* WHAT TO PRODUCE *
Write the data out again exactly, with no pictures.

* DATA SECTION *
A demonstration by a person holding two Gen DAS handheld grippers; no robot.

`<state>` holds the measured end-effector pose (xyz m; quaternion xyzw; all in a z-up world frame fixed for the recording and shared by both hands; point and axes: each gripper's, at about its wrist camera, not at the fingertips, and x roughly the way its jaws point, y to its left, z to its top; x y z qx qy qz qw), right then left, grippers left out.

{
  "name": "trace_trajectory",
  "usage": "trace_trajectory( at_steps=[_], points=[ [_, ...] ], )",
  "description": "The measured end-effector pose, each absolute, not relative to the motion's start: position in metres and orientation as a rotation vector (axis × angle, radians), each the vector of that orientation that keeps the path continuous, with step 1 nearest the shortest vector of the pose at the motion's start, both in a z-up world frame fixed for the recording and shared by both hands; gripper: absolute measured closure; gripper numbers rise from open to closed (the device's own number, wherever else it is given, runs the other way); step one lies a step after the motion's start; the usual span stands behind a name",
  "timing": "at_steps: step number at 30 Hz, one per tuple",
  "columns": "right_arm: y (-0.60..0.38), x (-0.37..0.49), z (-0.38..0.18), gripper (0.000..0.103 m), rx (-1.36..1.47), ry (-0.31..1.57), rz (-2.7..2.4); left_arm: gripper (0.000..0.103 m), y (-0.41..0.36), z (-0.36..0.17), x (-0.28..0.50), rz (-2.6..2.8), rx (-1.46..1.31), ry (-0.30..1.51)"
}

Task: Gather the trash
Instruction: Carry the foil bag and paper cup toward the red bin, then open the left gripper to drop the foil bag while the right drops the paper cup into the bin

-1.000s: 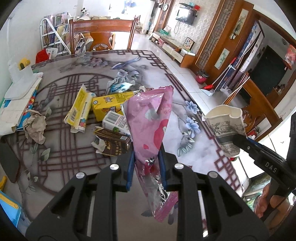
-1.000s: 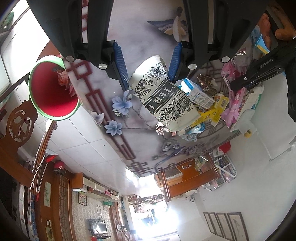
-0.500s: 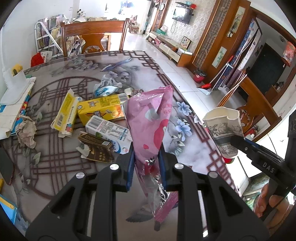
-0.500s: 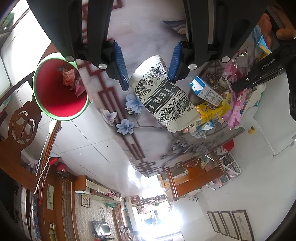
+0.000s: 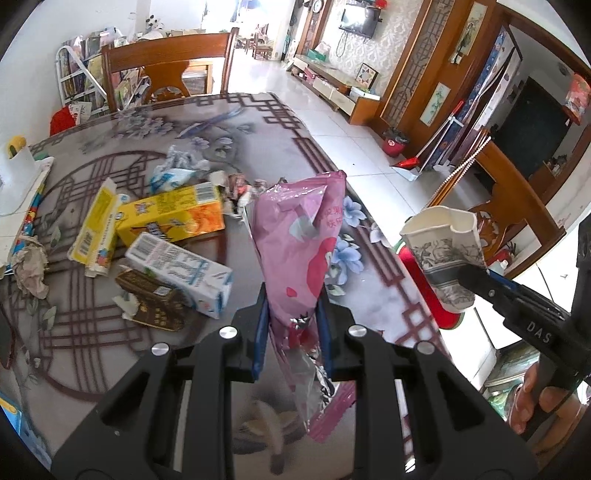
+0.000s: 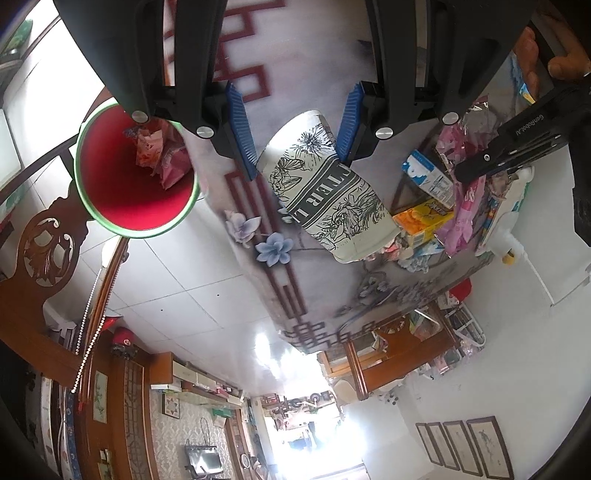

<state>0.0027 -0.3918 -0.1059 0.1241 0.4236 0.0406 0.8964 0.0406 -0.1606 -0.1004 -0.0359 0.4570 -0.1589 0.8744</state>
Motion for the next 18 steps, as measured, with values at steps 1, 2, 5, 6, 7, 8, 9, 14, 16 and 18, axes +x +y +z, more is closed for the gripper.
trace_trajectory(
  at_steps=[1, 2, 5, 6, 7, 8, 9, 14, 16, 18],
  points=[
    [-0.397, 0.003, -0.107, 0.062, 0.259, 0.879, 0.083, 0.080, -0.165, -0.101, 0.042, -0.334, -0.074, 0.958],
    [-0.401, 0.003, -0.107, 0.062, 0.261, 0.881, 0.082, 0.081, -0.170, -0.102, 0.043, -0.336, -0.074, 0.962],
    [-0.415, 0.003, -0.109, 0.062, 0.271, 0.883, 0.076, 0.080, -0.184, -0.103, 0.046, -0.342, -0.067, 0.963],
    [-0.421, 0.002, -0.111, 0.062, 0.278, 0.884, 0.072, 0.081, -0.189, -0.104, 0.046, -0.345, -0.062, 0.965],
    [-0.426, 0.002, -0.111, 0.062, 0.282, 0.885, 0.070, 0.080, -0.195, -0.105, 0.047, -0.349, -0.056, 0.970],
    [-0.431, 0.003, -0.111, 0.062, 0.287, 0.885, 0.067, 0.080, -0.199, -0.106, 0.047, -0.351, -0.054, 0.974],
    [-0.435, 0.003, -0.112, 0.062, 0.291, 0.884, 0.064, 0.080, -0.204, -0.108, 0.048, -0.354, -0.053, 0.979],
    [-0.462, 0.003, -0.114, 0.062, 0.317, 0.884, 0.040, 0.080, -0.234, -0.108, 0.053, -0.380, -0.036, 0.992],
    [-0.471, 0.002, -0.114, 0.062, 0.324, 0.881, 0.029, 0.080, -0.245, -0.108, 0.056, -0.391, -0.028, 0.988],
    [-0.482, 0.001, -0.114, 0.062, 0.333, 0.881, 0.019, 0.080, -0.255, -0.109, 0.058, -0.399, -0.019, 0.989]
  ],
)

* WRITTEN SOLUTION *
A demonstration by a person holding two Gen DAS handheld grippers; no robot.

`<state>` holds the measured end-effector pose (xyz m; quaternion xyzw; all in a z-up world frame fixed for the recording and shared by both hands; point and axes: each gripper's, at about its wrist camera, not at the fingertips, and x roughly the way its jaws point, y to its left, z to its top; x y z qx qy qz qw), right then left, grippers left out.

{
  "name": "trace_trajectory",
  "usage": "trace_trajectory( at_steps=[_], points=[ [_, ...] ], )",
  "description": "The measured end-effector pose, each absolute, not relative to the motion's start: position in metres and orientation as a rotation vector (axis × angle, radians), each the vector of that orientation that keeps the path continuous, with step 1 nearest the shortest vector of the pose at the motion's start, both in a z-up world frame fixed for the recording and shared by both hands; gripper: absolute measured closure; gripper numbers rise from open to closed (the device's own number, wherever else it is given, runs the other way); step one lies a step after the motion's start; the usual span stands behind a name",
  "timing": "at_steps: step number at 30 Hz, one per tuple",
  "columns": "right_arm: y (-0.60..0.38), x (-0.37..0.49), z (-0.38..0.18), gripper (0.000..0.103 m), rx (-1.36..1.47), ry (-0.31..1.57), rz (-2.7..2.4); left_arm: gripper (0.000..0.103 m), y (-0.41..0.36), z (-0.36..0.17), x (-0.28..0.50), rz (-2.6..2.8), rx (-1.46..1.31), ry (-0.30..1.51)"
}

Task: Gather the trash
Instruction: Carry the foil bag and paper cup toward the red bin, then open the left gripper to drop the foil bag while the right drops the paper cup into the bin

-1.000s: 
-1.000s: 
-0.500s: 
-0.500s: 
+0.000s: 
+0.000s: 

<state>0.0027 -0.3918 -0.1059 0.1241 0.4236 0.0406 0.8964 0.0406 -0.1606 -0.1004 -0.0359 0.4570 -0.1589 0.8744</state>
Motion for the next 18 steps, as measured, with values at steps 1, 2, 5, 6, 7, 8, 9, 14, 16 and 18, axes +x +y +z, more is closed for the gripper.
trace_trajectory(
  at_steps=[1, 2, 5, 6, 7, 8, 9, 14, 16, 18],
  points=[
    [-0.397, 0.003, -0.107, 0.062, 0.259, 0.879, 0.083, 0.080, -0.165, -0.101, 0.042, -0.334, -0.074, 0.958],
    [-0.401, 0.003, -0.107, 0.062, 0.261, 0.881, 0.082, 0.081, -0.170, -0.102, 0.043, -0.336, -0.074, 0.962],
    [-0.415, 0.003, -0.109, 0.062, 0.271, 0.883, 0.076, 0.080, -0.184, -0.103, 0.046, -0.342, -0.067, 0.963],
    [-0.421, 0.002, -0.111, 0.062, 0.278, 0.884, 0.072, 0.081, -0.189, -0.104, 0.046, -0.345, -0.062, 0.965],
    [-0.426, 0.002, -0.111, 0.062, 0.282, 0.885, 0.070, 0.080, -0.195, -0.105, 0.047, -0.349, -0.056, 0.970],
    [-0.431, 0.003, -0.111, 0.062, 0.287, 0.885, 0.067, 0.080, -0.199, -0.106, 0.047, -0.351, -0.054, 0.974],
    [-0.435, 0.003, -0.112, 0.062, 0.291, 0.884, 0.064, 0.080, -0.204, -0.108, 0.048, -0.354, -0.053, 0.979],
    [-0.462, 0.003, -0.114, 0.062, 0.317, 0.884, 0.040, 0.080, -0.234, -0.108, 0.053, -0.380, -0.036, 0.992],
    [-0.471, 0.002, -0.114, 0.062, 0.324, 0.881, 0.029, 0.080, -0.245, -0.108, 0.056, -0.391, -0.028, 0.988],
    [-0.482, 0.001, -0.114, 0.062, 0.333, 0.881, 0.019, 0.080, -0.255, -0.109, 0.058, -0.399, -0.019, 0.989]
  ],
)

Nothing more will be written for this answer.